There wasn't any grand reason for my initial decision to change jobs. It was just that my previous company sucked. The boss was abusive, the middle-aged manager was harassing, and the woman kept pushing against me despite my repeated objections. I couldn't take it anymore, so I decided to quit. While I was looking for a new job, this company caught my eye: Wild Company. I chose it because of its excellent reviews, generous salary, and top-notch amenities. So, I decided to start fresh here. Who knew I'd be offered a job?
"Miss Yeoju, could you please pass the planning file on to the CEO? I'm not finished with my work yet."
“Oh, yes. I will do that.”
It's been a while since I saw you, and you were still living fiercely. Doing things you didn't need to do. Suddenly, I remembered when you told me we were breaking up. It was right before I graduated from college. We knew each other's condition without even asking. You and I were exhausted, both physically and mentally. Even working multiple part-time jobs a day, we barely had enough to pay tuition, and after paying tuition, we had no living expenses. What other people call a normal relationship? How could that be possible? As graduation drew near, money became even tighter. Now, we had to move out of the dorm, find a new place, and get a job. So, naturally, we drifted apart. I wasn't particularly sad or anything.
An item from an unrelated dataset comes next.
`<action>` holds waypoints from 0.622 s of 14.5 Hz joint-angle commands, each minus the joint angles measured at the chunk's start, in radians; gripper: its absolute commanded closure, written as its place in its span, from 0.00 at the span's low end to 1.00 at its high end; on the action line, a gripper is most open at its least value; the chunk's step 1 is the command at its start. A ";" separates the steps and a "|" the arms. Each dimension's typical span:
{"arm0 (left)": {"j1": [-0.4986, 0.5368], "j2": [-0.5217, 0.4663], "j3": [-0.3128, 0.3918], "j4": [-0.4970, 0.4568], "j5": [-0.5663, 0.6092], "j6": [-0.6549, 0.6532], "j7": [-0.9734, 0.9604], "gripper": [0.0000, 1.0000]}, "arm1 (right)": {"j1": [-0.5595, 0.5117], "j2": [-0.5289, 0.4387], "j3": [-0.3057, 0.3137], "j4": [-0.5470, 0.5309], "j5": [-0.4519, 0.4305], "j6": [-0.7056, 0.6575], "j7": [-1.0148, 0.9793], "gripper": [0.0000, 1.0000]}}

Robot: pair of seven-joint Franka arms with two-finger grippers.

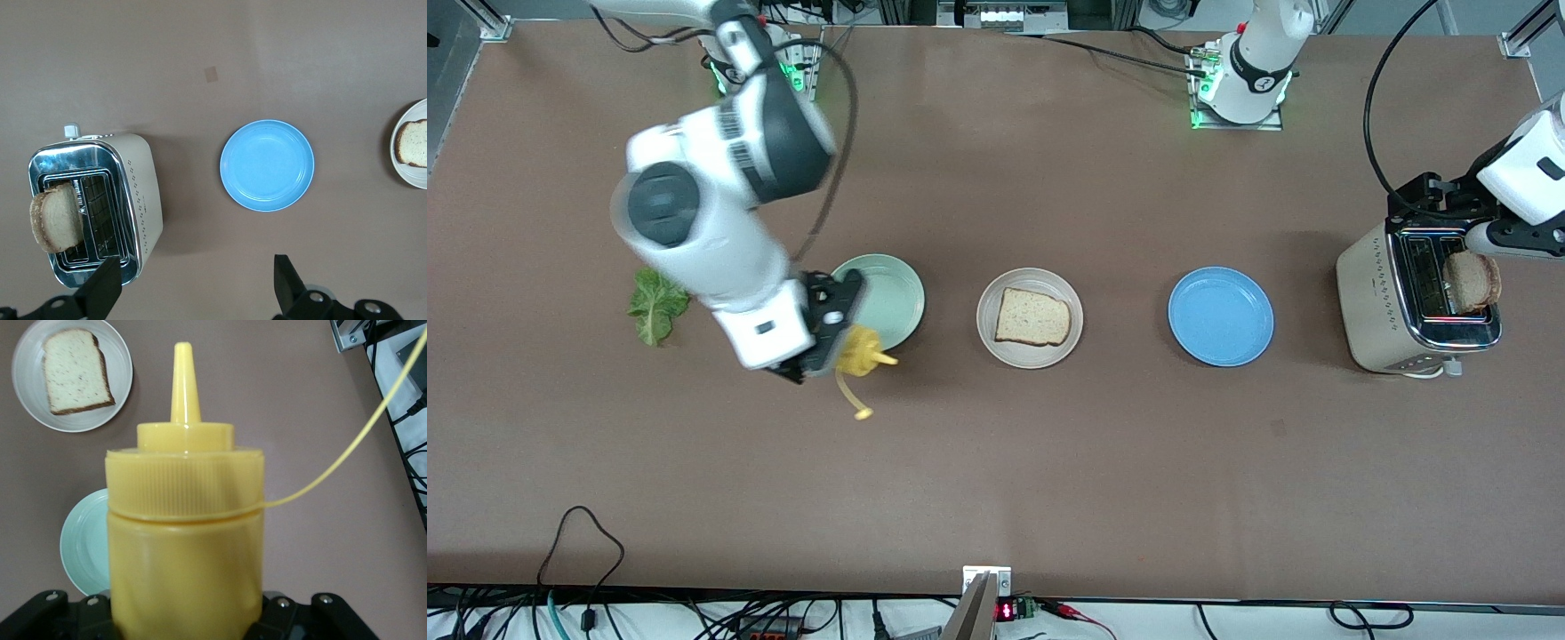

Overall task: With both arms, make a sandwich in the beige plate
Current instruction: 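Carry the mustard bottle back beside the lettuce leaf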

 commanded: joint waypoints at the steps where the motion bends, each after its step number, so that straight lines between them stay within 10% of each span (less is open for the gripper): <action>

Even when you first came to tell me we were breaking up, I wasn't sad. Rather, it felt like a breath of fresh air. For the first few years, I worked like crazy. Convenience store work was the norm, loading and unloading packages, and even working as a doll. I could proudly say I'd done every part-time job I'd ever had. How many years had I spent earning money like that? After I had some free time and got a job, I started wondering how you were doing. How were you doing? What were you doing now? I tried asking around my college friends, but even that failed because I couldn't contact you. Only then did I become increasingly anxious. Knowing everything about Yeoju, I let my imagination run wild. It was something I didn't want to assume, but what if... what if something really happened and I made a bad choice? So, I tried to find out more information. Around the time I made up my mind, I changed jobs. And at my new job,I met you.
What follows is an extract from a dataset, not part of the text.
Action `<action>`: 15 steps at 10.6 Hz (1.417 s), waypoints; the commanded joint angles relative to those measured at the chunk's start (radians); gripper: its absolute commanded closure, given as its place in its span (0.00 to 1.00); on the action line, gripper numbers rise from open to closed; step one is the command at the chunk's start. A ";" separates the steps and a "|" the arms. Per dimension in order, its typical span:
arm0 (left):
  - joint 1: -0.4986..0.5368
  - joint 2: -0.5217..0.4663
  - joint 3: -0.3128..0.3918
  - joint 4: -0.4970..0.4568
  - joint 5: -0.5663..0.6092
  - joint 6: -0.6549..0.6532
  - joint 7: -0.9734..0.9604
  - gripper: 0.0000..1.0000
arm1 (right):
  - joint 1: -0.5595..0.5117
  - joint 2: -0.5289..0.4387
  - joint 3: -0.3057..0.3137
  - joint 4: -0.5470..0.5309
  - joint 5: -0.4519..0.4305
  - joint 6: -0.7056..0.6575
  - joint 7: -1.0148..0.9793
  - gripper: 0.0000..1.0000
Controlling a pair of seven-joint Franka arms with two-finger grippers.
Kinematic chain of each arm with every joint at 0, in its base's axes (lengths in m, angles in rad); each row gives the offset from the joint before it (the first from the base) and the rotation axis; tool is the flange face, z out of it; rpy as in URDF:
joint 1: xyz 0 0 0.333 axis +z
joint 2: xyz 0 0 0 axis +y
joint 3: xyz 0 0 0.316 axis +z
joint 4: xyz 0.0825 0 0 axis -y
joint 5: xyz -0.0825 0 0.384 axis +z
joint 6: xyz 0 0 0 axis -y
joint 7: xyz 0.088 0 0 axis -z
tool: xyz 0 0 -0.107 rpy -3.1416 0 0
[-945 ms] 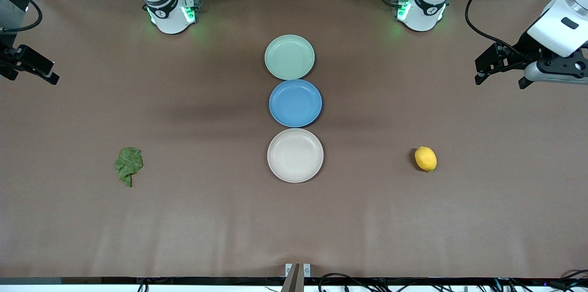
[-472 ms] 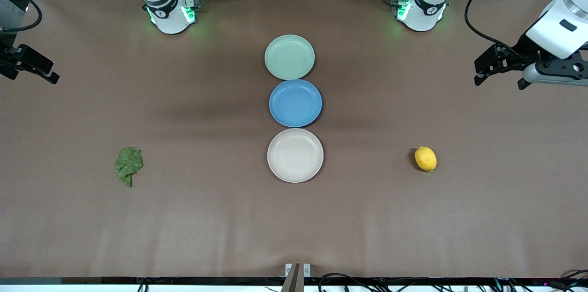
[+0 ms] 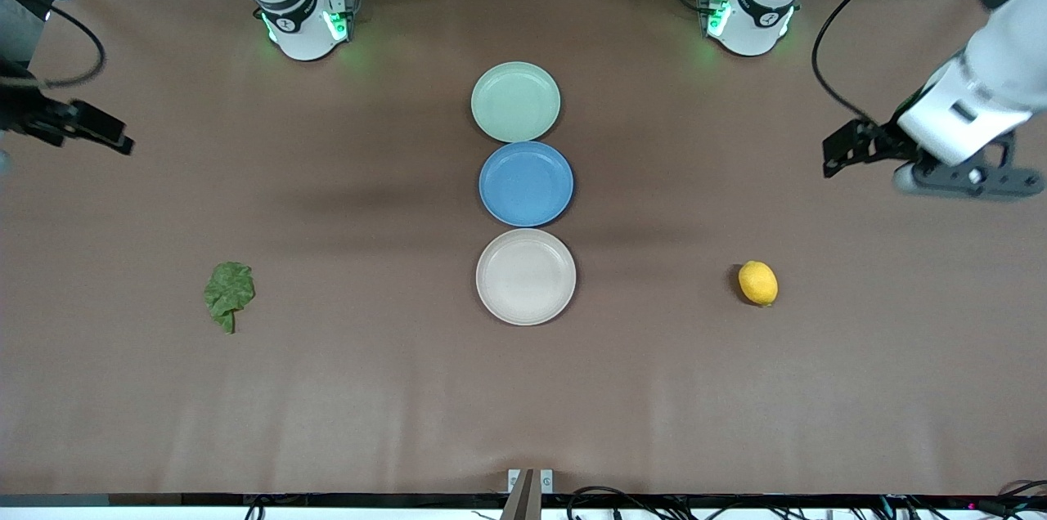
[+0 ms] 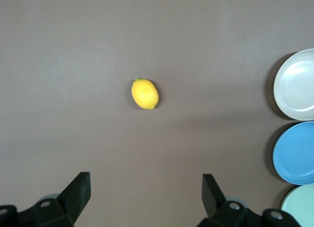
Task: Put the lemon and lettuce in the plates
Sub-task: 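Reach the left gripper to the lemon while the right gripper reaches the lettuce, then grasp the lemon with the left gripper while the right gripper grasps the lettuce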
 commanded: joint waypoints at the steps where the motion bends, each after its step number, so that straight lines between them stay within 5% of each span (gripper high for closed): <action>1: 0.005 0.096 -0.003 0.003 -0.002 0.038 -0.006 0.00 | -0.019 0.104 0.006 -0.066 0.004 0.102 -0.008 0.00; 7: 0.023 0.213 0.002 -0.213 0.001 0.391 -0.036 0.00 | -0.045 0.280 0.002 -0.298 -0.012 0.556 -0.030 0.00; 15: 0.023 0.514 0.022 -0.210 0.023 0.689 -0.124 0.00 | -0.077 0.503 0.002 -0.304 -0.006 0.906 -0.089 0.00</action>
“Lady, be careful. Things might fall down.”
“Ah… Thank you, Dohyun.”
As Yeo-ju was taking out materials from the bookshelf, a man named Do-hyun approached her and took them out for her. Seeing that sight, I looked away, my eyes cold. I was dumbfounded. If he was going to take them out, why did he have to stand so close to her back to do it? My hand gripped my pen involuntarily tightened. Cha Yeo-ju, I'm really weak to that kind of physical contact... I looked back and forth between Yeo-ju and Do-hyun. Lee Do-hyun seems like a nice person. Even I think so. Even at first glance, they seem like a good match. Now, I even started to look ugly. Me, who couldn't forget the woman I broke up with five years ago.
“Ms. Yeoju, the movie you recommended was really fun.”
“Oh, that ‘Madam threw a soccer kick at Dolsoe’?”
“Yes. At first, I thought, ‘Huh?’ when I heard the title. But since it’s a Joseon version of a romantic comedy, it was really fun.”
“That’s right. I was also a bit puzzled when I first saw the title, lol.”
"Ahem," he said, clearing his throat loudly, deliberately trying to get her to listen. If she'd gotten the materials, she should've gone to her desk and gotten to work. What are she doing in front of the bookshelf? Are she oblivious, or just pretending not to be? Yeo-ju and Do-hyun kept flirting right before her eyes. She furrowed her brows as she watched Do-hyun wait in the break room, the cafeteria, and even in front of the bathroom. What are you two doing?

“Senior, what are you doing here?”
What are you guys doing here?
[Jjintteok's Saddam]
Hey everyone, I was eating today. When I got up, I hit a corner and a pretty gash was made on my lower back. It hurt so much that I was bleeding. Sob sob.